Personalized therapies demand maximum flexibility: production lines must process different pouch sizes and formats by the minute. Traditional machines require time-consuming changeovers that waste valuable cleanroom time. Thimonnier faced the challenge of designing a new system that would allow format changes in minutes instead of hours. At the same time, it needed to reduce material waste, ensure end to end traceability, and integrate seamlessly into a GMP compliant* environment.

“Our top priority is to develop machines that are not only fast, flexible, and efficient but that grow with the increasing needs of our customers,” says Eric Duhoo, CEO of Thimonnier. “With B&R’s adaptive automation solutions, we can guarantee exactly that.”

True format freedom is achieved through the individual shuttle control of B&R ACOPOStrak. Each shuttle on the track system moves independently, and bag sizes can be changed without mechanical adjustments. This saves cleanroom time and makes even small batches economically viable. Smart image processing via the integrated B&R Vision System identifies the shuttles precisely and reliably. This allows operators to maintain a constant overview – intuitively, clearly, and browser‑based.

Compliance isn’t just a requirement in the pharmaceutical industry – it’s a decisive factor for patient safety. mapp Audit and mapp UserX meet the requirements of CFR21 Part 11**. A powerful B&R industrial PC tracks every shuttle in real time, ensuring full transparency and safe processes. The user interface developed with mapp View provides intuitive web visualization, and OPC UA compatibility ensures complete data integration.

Already in the concept phase of the bag‑manufacturing machine, B&R provided a digital twin of the system. This made it possible to determine the optimal ACOPOStrak configuration and shuttle speeds before working with actual hardware. The digital twin makes it possible to detect and eliminate risks such as misconfigurations early and to simulate processes realistically. As a result, the final machine assembly is significantly faster and smoother.

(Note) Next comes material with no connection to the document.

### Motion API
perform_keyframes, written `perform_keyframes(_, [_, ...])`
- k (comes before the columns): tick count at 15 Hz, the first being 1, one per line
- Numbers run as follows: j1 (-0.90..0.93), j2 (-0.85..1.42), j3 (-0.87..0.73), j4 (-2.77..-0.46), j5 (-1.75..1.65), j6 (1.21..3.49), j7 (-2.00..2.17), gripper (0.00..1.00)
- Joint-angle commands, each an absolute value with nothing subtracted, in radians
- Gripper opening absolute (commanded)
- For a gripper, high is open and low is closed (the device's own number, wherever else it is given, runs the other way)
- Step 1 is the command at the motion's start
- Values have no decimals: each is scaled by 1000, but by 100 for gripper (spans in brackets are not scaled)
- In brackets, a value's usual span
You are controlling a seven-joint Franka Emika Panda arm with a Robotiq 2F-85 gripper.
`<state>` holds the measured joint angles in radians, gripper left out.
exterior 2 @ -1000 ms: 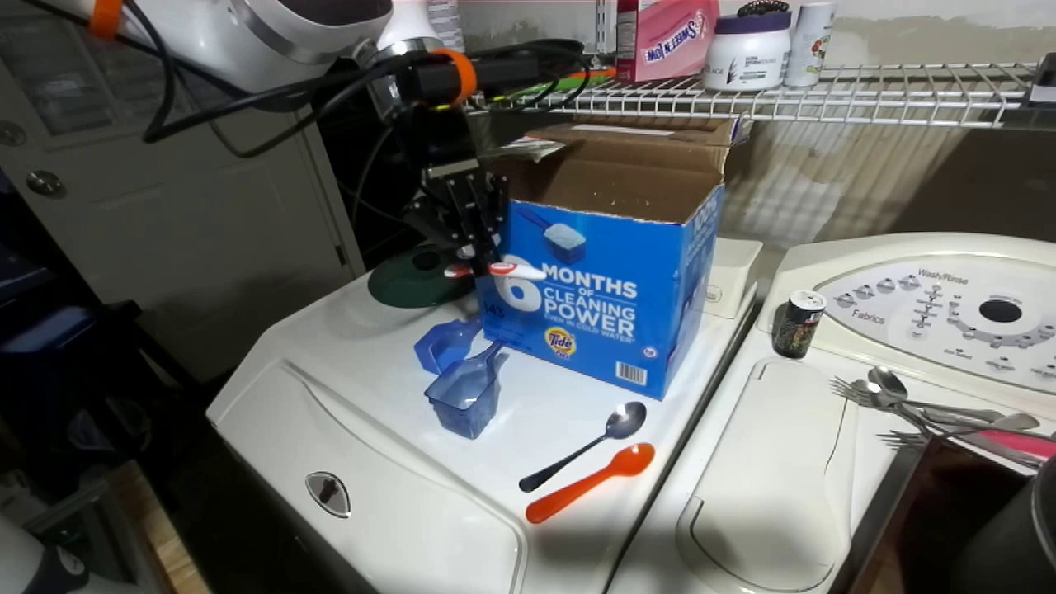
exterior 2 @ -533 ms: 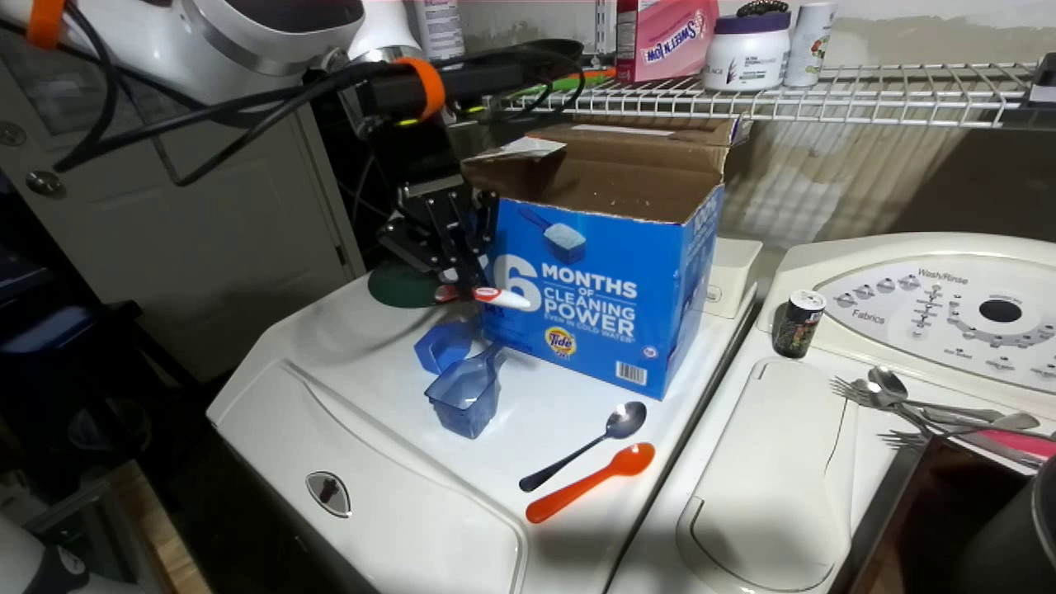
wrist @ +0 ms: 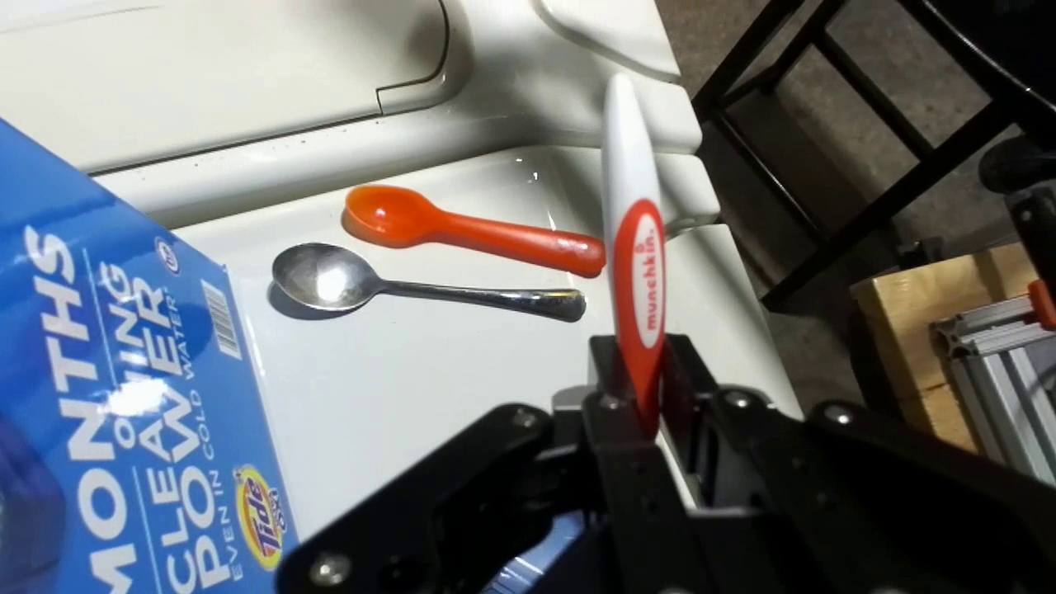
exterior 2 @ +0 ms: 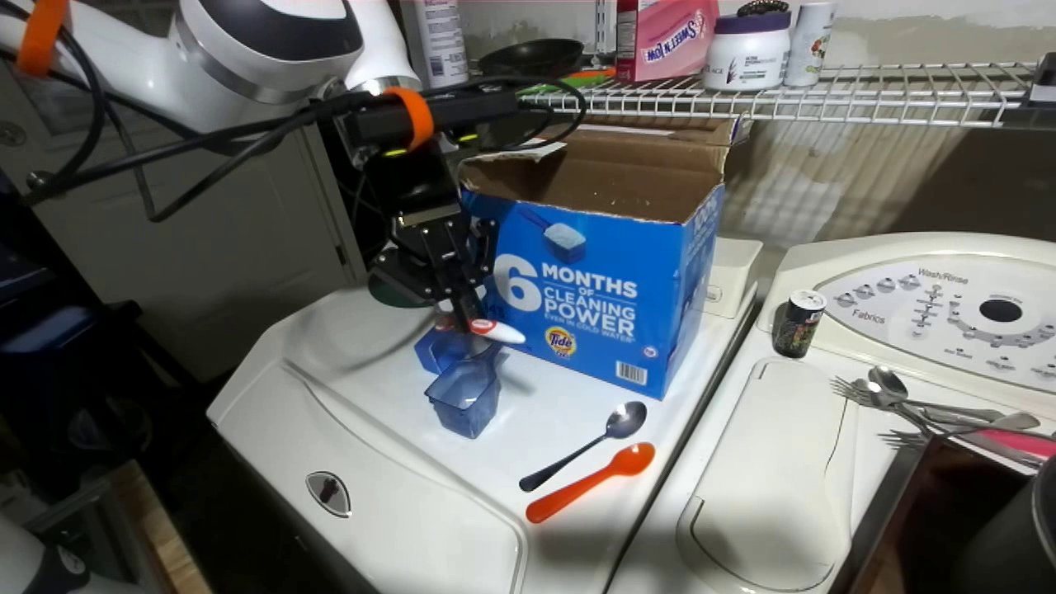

With the new machine, Thimonnier now has a system that delivers exactly what modern pharmaceutical manufacturers need:

• Fast product changeovers without burdening the cleanroom
• Higher machine availability
• Reduced material usage
• Seamless traceability
• Greater safety – for operators and patients

Thanks to the modularity of B&R technology and Thimonnier’s forward looking approach, the machine is ready for future developments in personalized medicine.

This project shows what can be achieved when mechanical engineering, automation, and pharmaceutical expertise don’t work sequentially – but together.

“Together with B&R, we have achieved a breakthrough in the pharmaceutical industry with this machine. This truly innovative solution is something only Thimonnier can offer,” says Eric Duhoo. The production of infusion bags is now as flexible as the therapies that make them possible.

* GMP-compliant = meets the legal quality and purity standards for the safe manufacture of pharmaceuticals.

** CFR 21 Part 11 = FDA regulation for secure, traceable, and tamper-resistant electronic data and signatures.